Brenner is also concerned with sponsoring adolescents who think and write critically. Her article examines how Printz-Award-winning literature exemplifies the four resources model developed by Luke and Freebody (1997, 1999) through the literacy practices of its characters. She suggests that among all the literacy practices displayed, they rarely demonstrate examples of acting as text critic. Given this situation, Brenner joins with many other authors in this issue who encourage teachers to help students read widely and think deeply. She suggests that not only should readers examine the reading practices of literary characters, they themselves should think deeply about the ideological suggestions of the texts themselves; they can and should begin to participate in the critical discussion as adolescents. Indeed, this practice and the others suggested throughout the issue would truly help develop lifelong readers.

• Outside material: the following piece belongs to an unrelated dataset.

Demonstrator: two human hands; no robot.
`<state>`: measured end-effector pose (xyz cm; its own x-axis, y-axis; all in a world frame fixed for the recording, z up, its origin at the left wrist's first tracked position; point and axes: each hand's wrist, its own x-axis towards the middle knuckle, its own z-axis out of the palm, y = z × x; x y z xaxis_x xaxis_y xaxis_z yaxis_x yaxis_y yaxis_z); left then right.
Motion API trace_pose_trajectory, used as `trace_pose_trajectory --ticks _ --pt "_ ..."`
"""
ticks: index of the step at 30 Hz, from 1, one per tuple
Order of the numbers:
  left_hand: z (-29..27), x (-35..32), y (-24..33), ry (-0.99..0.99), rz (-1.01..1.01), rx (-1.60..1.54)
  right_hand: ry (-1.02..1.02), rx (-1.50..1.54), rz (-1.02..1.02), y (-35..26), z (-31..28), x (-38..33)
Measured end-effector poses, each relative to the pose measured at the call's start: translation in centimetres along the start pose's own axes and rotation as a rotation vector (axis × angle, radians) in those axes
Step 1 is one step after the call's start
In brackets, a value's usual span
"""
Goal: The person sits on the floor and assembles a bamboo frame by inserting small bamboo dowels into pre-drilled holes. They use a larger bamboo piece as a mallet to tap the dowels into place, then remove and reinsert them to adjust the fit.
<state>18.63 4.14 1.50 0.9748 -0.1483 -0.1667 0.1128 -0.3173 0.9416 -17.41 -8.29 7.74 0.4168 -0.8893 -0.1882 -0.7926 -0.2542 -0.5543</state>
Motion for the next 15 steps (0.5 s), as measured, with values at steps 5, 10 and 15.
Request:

S. D. Collins provides an interview with Jack Gantos that provides us with a more in-depth look at one of the most entertaining writers in the Young Adult literary community. Then, cj Bott’s President’s Connection revisits the past with “ALAN and YA Lit: Growing Up Together,” in which she interviews past presidents of ALAN and discusses the ways that the presidents have shaped and been shaped by the organization they have built. This nostalgic approach highlights ALAN strengths as a community of scholars and readers. Susan Groenke and Robert Pricket offer a definition of multimodal texts and an exploration of multimodal reading practices in “Continued Absences: Multimodal Texts and 21st Century Literacy Instruction.” They discuss the challenges of literacy instruction in a testing climate and the disconnect between teens’ digital literacy practices and teachers’ digital literacy practices. In “Mexican American YA Lit: It’s Literature with a Capital ‘L’!,” René Saldaña, Jr. considers the role and importance of Mexican American young adult literature in both classrooms and teacher education classes. He introduces several new books and explores the role that literature can play in a classroom. In “Aliens among Us,” James Lecesne, young adult author, examines the ways in which adolescents often feel alien. He introduces The Trevor Project and discusses the ways in which LGBT adolescents have responded to it.
We hope you enjoy this issue’s offerings. We think they are fine examples of the intelligent ways so many of you out there are thinking about YA literature. Oh, and by the way, I hope both Claudette and Jenette enjoy their gift memberships enough to join on their own in a year.